The report proposed alternative digital advertising models, for instance where advertisers have more control over where ads are shown, or where consumers have opted to see certain adverts. Harris would like to see heavy taxes levied on the practice of monetarising attention and new subscription services that enable and empower our offline lives. Jonathan Haidt, a social psychologist at New York University Stern School of Business suggests obscuring ‘like’ and ‘share’ counts to enable content to be evaluated on its own merit.

Haidt also wants major platforms to insist on identity verification for user accounts and programme AI technology to recognise and challenge users when they post potentially hurtful messages.

Dr Moore suggests that platforms should require a user’s permission before someone adds them to a group and impose more constraints on where users can send content. Most importantly he’d like to see more source identification.

“You could click on a button to see the details of that post,” Moore says. “You’d only need a small proportion of users to make clear what the providence is, and you’d have a healthy and constructive ecosystem.”

Right now, though, there’s still too much rubbish getting through. You only have to go online for ten minutes to realise that.

The problem is that the manipulators are achieving precisely what they want and will continue to do so while things stay as they are. Platform owners are raking in the dollars, advertisers are selling, spin doctors, extremists and conspiracy theorists are influencing.

And it’s not just the obvious scammers who are it. While researching this article, I was reading an online article in a national newspaper which was criticising disinformation. Suddenly, halfway down the page an advert appeared. Incredibly, it asked me if I’d like to sign up for a social media marketing course.

Edward Bernays would be proud of his successors.

What to do?

Tech to fight back

• Bad News: a game that exposes players to fake news tactics in its role as a fake news baron. To win, publish headlines that attract the most followers.

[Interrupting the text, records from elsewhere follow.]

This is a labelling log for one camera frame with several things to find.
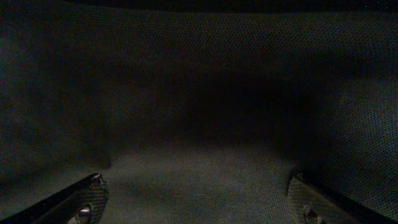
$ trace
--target gray fabric
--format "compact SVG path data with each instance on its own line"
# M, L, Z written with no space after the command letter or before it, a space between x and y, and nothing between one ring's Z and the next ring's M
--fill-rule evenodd
M293 223L305 166L398 220L396 14L0 8L0 219L101 172L103 223Z

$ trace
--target dark mesh wall
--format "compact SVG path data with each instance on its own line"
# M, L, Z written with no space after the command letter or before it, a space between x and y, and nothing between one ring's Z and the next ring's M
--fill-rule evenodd
M2 1L0 219L101 172L103 223L293 223L300 166L398 220L397 14L322 7Z

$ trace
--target textured fabric surface
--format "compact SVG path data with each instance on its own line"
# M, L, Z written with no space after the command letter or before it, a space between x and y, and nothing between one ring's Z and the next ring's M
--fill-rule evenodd
M398 220L397 14L0 9L1 219L101 172L103 223L293 223L304 166Z

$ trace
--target perforated mesh
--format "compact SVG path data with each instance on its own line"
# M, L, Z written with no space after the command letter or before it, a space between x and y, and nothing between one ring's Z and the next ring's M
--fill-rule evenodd
M300 165L398 220L396 14L1 9L0 218L102 172L104 223L293 223Z

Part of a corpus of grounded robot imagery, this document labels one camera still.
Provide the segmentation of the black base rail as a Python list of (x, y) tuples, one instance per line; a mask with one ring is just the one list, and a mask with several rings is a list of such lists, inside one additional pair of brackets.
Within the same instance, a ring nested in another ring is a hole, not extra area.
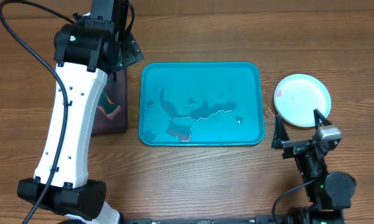
[(293, 223), (287, 215), (278, 215), (277, 222), (272, 215), (257, 215), (249, 218), (195, 218), (152, 220), (150, 218), (125, 218), (121, 224), (275, 224)]

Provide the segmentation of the light blue plate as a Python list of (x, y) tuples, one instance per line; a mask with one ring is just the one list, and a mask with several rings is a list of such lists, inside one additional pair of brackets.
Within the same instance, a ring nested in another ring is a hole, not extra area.
[(332, 100), (325, 85), (307, 74), (293, 74), (283, 78), (274, 91), (274, 106), (288, 123), (310, 128), (315, 126), (314, 110), (325, 117), (330, 114)]

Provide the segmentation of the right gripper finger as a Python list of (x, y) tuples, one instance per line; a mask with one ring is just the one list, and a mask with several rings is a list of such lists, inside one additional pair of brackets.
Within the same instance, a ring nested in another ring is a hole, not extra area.
[(275, 129), (273, 135), (273, 141), (271, 143), (272, 148), (283, 148), (285, 144), (289, 143), (289, 136), (286, 128), (284, 127), (283, 119), (278, 114), (275, 120)]
[(318, 109), (314, 110), (314, 121), (316, 129), (319, 129), (321, 126), (328, 126), (332, 124)]

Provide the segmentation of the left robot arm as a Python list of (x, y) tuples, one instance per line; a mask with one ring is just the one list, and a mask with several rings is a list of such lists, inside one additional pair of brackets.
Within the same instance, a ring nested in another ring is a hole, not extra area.
[(128, 1), (94, 1), (54, 37), (58, 76), (49, 132), (39, 165), (20, 180), (19, 198), (69, 223), (121, 223), (106, 202), (106, 184), (88, 176), (88, 148), (107, 79), (143, 59)]

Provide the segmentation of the black rectangular tray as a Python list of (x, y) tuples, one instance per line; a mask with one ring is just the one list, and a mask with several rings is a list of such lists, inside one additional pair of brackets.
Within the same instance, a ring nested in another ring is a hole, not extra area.
[(108, 75), (93, 123), (92, 135), (124, 133), (128, 128), (127, 71)]

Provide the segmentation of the teal plastic serving tray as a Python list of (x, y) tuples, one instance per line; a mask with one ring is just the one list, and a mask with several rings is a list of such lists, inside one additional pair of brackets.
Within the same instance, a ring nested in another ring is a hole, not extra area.
[(265, 136), (249, 62), (157, 62), (141, 74), (139, 137), (149, 146), (250, 146)]

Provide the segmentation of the green and red sponge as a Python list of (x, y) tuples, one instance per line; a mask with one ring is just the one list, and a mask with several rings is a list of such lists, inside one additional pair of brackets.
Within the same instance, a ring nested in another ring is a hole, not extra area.
[(105, 91), (101, 92), (97, 108), (105, 114), (108, 119), (113, 119), (121, 111), (120, 105), (112, 102)]

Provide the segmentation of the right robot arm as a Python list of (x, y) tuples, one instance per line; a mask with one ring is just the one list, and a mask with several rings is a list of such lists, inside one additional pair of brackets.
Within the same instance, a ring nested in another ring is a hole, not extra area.
[[(343, 210), (351, 207), (356, 181), (345, 172), (329, 172), (324, 157), (342, 140), (341, 130), (318, 110), (314, 110), (316, 132), (308, 140), (292, 142), (277, 115), (271, 147), (282, 149), (283, 159), (293, 158), (302, 176), (302, 184), (281, 194), (271, 209), (273, 223), (343, 223)], [(288, 210), (283, 216), (276, 214), (276, 206), (284, 197), (304, 188), (309, 207)]]

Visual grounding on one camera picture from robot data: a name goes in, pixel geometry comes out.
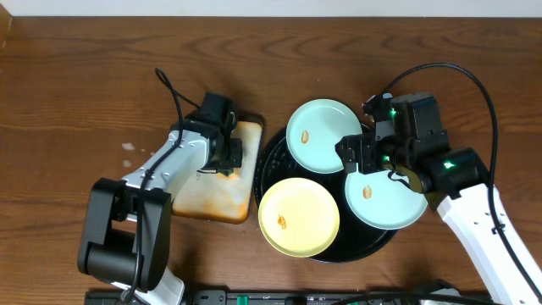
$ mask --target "green light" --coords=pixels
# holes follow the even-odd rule
[[[456,166],[456,165],[453,164],[453,163],[450,162],[450,161],[444,162],[444,167],[446,167],[446,169],[452,168],[452,167],[454,167],[454,166]]]

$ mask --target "brown tabletop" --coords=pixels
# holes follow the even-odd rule
[[[98,178],[143,164],[176,121],[155,67],[194,101],[212,91],[261,114],[265,143],[311,99],[342,101],[364,120],[361,103],[400,72],[464,65],[494,99],[502,202],[542,261],[540,29],[540,19],[16,18],[0,57],[0,302],[82,303],[85,291],[110,287],[76,267],[86,204]],[[489,113],[470,80],[434,69],[392,90],[411,92],[432,92],[452,145],[489,161]],[[484,290],[431,211],[369,258],[342,264],[274,250],[254,202],[241,225],[173,218],[169,267],[192,287],[231,290],[366,291],[438,278]]]

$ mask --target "yellow plate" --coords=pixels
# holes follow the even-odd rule
[[[307,258],[325,250],[337,236],[339,209],[323,186],[308,179],[290,178],[265,192],[258,220],[263,235],[275,249]]]

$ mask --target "light blue plate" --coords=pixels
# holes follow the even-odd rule
[[[357,116],[346,105],[318,99],[303,104],[291,116],[286,142],[302,167],[318,174],[331,174],[343,169],[335,144],[343,136],[361,133]]]
[[[346,200],[352,212],[364,223],[383,230],[397,230],[418,220],[428,204],[424,195],[390,180],[389,172],[363,175],[356,171],[349,174],[345,185]]]

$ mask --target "black round tray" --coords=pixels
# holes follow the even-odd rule
[[[263,194],[275,183],[288,178],[306,178],[325,187],[337,202],[340,226],[337,237],[323,252],[311,259],[326,263],[344,263],[365,258],[382,248],[396,230],[381,230],[363,223],[350,209],[345,197],[344,171],[322,175],[304,169],[291,156],[286,144],[286,128],[265,147],[254,175],[254,195],[260,206]]]

• Bot Sentinel: tracks Twitter for unreliable information and accounts.

• Exiftool: provides metadata information about a piece of content’s source, timestamp, creation, and whether modifications have been made.

• Misinformation Detector: web-based decentralised trust protocol that tracks news credibility, by analysing what content is linked to and how it is spread (in development).

• Twitter Trails : algorithm analyses spread of a story and how users react.

• Logically: picks out and verifies key claims within a piece of content, picks out positive, negative and neutral takes on each story.

• Factmata: contextual understanding algorithms that can identify threatening, growing narratives.

• Storyzy: detects and classifies fake news sources and analyses URLs and rank news sources.